Community-Based Media Pedagogy and Production in a Globalized World: Documenting Transnational and Transitional Subjects, Self-Representations, and Spaces
In collaboration with Bronwen Low (McGill University) and Paula Salvio (University of New Hampshire) this SSHRC-funded study responds to the ways in which digital video is dramatically democratizing film and documentary production, opening up unprecedented possibilities for self-representation and political engagement through a multimodal medium, which brings together image, sound, and text. Despite the proliferation of community-based media programs, there has been very little critical and analytic attention paid to their pedagogies and the videos produced through them. This means that there is a lack of academic understanding of why these projects may or may not be of significance to the participants, and of what forms of teaching and learning are taken up in these spaces. As well, these projects are rarely examined in relation to each other and so there is no sustained comparative analysis of the methods and products of community media organizations in different contexts. In response to this lack, we will conduct a comparative study of sites for media production in major North American urban centres, each of which exhibits a particular commitment to documenting the stories of immigrants who are often socially, economically, and physically marginalized by systemic racism, poverty, forced migration, and the impacts of globalization.
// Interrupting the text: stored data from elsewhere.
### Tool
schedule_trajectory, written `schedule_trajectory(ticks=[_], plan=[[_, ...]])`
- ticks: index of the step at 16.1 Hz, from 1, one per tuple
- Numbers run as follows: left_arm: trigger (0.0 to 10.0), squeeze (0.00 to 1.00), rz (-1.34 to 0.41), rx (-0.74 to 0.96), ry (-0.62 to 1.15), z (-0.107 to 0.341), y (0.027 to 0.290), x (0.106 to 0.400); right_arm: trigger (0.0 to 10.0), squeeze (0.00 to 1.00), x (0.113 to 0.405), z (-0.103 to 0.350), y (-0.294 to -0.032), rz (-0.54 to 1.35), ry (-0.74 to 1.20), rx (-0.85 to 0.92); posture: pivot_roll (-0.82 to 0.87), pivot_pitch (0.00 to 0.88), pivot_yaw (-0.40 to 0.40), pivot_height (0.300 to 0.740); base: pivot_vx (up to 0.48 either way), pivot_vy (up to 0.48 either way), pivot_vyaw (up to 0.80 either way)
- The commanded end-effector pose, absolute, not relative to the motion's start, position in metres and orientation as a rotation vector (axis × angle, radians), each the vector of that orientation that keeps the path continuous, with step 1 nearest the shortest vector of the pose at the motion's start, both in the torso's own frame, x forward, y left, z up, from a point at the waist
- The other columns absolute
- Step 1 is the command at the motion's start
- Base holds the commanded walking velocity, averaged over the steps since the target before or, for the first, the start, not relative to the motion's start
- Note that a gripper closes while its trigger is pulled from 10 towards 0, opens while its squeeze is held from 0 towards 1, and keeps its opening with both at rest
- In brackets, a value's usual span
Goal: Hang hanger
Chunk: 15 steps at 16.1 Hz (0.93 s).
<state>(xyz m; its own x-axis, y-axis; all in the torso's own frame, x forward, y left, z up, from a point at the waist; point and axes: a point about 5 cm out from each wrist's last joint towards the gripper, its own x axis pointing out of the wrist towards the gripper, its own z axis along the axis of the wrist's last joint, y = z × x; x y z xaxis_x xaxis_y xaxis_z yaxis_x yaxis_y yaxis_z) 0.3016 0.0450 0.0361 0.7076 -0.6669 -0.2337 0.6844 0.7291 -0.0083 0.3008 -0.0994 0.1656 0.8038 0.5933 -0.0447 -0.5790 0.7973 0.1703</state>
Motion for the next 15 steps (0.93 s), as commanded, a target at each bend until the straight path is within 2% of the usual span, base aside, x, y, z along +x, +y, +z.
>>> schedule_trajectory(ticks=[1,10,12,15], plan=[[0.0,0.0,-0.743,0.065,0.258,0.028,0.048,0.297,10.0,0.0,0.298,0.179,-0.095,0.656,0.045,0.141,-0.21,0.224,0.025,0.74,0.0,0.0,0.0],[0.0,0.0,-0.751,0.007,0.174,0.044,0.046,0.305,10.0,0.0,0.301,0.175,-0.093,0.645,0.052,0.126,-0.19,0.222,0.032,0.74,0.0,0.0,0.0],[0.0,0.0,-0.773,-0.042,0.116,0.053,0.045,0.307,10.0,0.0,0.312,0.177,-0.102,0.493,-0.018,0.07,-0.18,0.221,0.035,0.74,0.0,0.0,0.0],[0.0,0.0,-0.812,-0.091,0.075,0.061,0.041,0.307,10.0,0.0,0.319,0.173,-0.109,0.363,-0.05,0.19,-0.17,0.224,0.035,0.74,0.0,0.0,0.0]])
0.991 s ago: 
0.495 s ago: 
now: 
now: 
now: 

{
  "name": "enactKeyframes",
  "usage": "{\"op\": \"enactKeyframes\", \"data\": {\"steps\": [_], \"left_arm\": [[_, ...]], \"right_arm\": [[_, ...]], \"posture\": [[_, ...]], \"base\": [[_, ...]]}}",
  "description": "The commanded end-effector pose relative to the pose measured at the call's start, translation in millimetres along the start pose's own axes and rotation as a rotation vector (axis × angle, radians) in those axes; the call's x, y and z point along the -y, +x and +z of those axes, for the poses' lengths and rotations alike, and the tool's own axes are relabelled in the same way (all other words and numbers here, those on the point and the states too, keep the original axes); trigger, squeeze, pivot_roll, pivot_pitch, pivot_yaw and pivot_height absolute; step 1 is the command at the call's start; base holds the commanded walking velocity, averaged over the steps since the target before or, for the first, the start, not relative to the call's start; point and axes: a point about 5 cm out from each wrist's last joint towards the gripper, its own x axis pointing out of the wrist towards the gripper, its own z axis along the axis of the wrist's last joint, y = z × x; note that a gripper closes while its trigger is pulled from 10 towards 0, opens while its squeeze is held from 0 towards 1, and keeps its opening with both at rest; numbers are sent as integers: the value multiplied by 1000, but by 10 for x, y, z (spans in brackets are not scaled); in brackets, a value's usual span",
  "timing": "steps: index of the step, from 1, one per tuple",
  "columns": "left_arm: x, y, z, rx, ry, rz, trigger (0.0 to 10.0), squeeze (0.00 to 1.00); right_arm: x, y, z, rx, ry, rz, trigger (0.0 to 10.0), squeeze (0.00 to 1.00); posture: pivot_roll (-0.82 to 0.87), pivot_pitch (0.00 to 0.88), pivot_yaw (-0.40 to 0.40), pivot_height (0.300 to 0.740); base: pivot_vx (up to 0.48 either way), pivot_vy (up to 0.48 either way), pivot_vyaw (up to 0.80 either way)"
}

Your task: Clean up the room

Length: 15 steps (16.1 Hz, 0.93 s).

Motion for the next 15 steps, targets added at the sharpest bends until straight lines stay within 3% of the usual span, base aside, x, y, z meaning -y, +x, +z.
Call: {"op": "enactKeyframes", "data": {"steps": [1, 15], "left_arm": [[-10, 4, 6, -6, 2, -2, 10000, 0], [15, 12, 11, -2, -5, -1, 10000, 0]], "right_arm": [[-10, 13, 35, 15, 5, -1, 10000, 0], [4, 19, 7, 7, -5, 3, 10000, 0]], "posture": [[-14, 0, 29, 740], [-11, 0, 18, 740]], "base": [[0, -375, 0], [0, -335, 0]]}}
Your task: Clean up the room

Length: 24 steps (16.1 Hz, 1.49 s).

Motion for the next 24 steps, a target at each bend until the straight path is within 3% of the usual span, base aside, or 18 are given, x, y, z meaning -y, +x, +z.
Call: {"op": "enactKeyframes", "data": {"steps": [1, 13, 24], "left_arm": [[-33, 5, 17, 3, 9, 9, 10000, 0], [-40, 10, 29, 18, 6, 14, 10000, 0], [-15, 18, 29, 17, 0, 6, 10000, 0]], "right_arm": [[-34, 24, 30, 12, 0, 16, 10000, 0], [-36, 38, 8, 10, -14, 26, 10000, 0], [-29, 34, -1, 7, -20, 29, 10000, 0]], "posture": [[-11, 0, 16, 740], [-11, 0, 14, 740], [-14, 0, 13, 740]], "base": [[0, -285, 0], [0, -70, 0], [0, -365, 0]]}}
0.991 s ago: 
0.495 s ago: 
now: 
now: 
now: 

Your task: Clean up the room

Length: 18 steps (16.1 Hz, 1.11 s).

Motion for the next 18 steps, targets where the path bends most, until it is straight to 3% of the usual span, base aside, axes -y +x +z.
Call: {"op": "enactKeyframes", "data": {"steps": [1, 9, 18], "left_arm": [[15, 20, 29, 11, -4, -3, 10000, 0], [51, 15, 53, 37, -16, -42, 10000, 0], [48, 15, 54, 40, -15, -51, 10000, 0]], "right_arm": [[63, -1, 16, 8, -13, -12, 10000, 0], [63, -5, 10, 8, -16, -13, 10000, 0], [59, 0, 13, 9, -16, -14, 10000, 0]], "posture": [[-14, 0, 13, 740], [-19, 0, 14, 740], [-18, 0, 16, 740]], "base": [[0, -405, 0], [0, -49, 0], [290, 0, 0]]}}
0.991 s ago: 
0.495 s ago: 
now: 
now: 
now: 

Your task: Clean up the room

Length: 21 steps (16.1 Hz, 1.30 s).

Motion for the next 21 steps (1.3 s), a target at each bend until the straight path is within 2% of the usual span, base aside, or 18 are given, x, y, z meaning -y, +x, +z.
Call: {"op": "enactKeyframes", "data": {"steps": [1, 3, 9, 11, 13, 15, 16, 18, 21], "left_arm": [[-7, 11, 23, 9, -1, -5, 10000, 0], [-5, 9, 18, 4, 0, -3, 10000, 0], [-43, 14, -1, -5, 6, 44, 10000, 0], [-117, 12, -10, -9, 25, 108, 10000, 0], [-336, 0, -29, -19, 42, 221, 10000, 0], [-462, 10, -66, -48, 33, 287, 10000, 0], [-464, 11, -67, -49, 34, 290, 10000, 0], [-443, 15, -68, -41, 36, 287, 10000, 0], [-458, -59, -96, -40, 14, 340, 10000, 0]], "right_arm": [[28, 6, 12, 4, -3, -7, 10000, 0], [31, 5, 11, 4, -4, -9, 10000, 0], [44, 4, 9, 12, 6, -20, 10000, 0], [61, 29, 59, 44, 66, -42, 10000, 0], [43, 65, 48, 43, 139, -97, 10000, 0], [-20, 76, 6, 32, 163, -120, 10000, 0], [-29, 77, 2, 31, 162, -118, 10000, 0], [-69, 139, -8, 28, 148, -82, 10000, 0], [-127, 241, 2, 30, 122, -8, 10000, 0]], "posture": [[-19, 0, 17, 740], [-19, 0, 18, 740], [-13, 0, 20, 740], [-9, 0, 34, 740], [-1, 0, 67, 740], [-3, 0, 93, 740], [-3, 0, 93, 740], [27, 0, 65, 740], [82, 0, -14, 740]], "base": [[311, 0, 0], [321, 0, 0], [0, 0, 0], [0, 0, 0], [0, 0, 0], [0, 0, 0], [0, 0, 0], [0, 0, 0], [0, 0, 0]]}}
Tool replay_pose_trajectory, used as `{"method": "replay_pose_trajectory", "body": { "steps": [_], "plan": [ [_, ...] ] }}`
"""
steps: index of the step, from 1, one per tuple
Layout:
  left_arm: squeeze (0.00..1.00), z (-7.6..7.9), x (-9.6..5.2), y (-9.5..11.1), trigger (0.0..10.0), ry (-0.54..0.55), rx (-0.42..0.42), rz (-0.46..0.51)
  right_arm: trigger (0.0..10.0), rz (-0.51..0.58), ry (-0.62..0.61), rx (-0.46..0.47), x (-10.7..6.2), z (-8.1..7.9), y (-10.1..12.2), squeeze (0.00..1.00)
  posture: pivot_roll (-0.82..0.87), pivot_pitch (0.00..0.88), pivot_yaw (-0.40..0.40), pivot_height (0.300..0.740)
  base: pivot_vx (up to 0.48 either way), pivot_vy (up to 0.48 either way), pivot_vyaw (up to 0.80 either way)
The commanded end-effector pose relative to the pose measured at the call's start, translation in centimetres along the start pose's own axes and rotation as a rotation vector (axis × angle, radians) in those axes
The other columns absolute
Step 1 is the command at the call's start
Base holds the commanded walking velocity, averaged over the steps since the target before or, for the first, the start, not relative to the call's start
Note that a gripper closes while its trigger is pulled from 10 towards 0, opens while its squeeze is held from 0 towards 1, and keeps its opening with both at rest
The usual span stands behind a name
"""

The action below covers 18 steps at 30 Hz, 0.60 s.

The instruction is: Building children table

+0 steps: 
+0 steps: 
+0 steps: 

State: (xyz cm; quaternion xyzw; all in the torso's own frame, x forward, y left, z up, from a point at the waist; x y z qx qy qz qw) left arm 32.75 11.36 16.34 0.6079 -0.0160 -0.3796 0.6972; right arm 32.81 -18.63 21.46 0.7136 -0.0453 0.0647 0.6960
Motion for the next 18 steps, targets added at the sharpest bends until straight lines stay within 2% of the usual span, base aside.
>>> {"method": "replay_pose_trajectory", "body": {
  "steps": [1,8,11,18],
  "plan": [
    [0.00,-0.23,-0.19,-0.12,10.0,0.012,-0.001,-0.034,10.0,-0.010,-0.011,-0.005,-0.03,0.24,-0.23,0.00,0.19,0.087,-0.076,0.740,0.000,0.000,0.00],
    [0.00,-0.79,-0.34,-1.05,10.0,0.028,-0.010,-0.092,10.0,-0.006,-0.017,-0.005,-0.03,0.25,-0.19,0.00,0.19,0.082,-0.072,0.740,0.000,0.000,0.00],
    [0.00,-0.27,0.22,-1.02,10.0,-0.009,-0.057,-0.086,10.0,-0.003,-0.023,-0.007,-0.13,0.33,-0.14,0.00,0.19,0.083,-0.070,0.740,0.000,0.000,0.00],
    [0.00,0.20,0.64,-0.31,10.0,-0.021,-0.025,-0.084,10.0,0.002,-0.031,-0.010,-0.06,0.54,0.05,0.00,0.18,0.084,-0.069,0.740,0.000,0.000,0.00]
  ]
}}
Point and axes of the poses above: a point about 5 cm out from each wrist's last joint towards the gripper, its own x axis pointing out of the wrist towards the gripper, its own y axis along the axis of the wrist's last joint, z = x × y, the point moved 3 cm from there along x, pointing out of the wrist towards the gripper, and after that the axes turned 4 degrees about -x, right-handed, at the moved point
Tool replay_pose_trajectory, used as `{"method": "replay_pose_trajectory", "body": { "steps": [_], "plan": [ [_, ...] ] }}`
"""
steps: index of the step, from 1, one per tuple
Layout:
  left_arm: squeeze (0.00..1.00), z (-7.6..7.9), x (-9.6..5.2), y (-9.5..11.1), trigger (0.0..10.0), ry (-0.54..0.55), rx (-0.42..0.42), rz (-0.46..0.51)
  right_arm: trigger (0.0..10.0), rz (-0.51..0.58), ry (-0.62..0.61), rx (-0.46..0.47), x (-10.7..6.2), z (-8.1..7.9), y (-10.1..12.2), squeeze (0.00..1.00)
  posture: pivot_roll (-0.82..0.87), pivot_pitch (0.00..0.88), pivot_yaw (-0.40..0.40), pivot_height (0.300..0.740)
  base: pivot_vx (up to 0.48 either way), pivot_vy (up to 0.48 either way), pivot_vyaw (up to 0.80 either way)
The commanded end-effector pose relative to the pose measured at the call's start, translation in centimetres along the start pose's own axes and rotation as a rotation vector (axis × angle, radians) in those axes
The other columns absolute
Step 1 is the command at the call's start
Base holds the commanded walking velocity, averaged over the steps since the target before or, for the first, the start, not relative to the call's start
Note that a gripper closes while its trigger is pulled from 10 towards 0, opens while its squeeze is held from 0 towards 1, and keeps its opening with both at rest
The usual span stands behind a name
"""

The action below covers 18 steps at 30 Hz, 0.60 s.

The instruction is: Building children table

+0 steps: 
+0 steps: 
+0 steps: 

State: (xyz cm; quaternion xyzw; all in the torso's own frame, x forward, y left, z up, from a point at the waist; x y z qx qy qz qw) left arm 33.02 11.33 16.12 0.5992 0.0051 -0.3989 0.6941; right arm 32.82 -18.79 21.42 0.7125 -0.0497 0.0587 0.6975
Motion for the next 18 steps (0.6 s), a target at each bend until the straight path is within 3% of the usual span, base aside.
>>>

Specifically, our study will focus on both the pedagogical processes participants engage in as they refine the art of storytelling and multimedia production, as well as the final narratives and media texts they produce. The research is empirical and conceptual, aiming to both gather data about community media projects and to re-conceptualize the idea of the “multicultural” in education. This data will be used to explore three central research themes: How do the media pedagogies and the stories they produce function as sites within which participants can negotiate the complexities of transnational locations (shaped by multiple languages, ethnicities, experiences, and knowledge traditions) and subjective spaces (the ongoing work of relating the self to the world), and how might these community-based programs inform our thinking about curricular relations (including both media and multicultural education) in schools?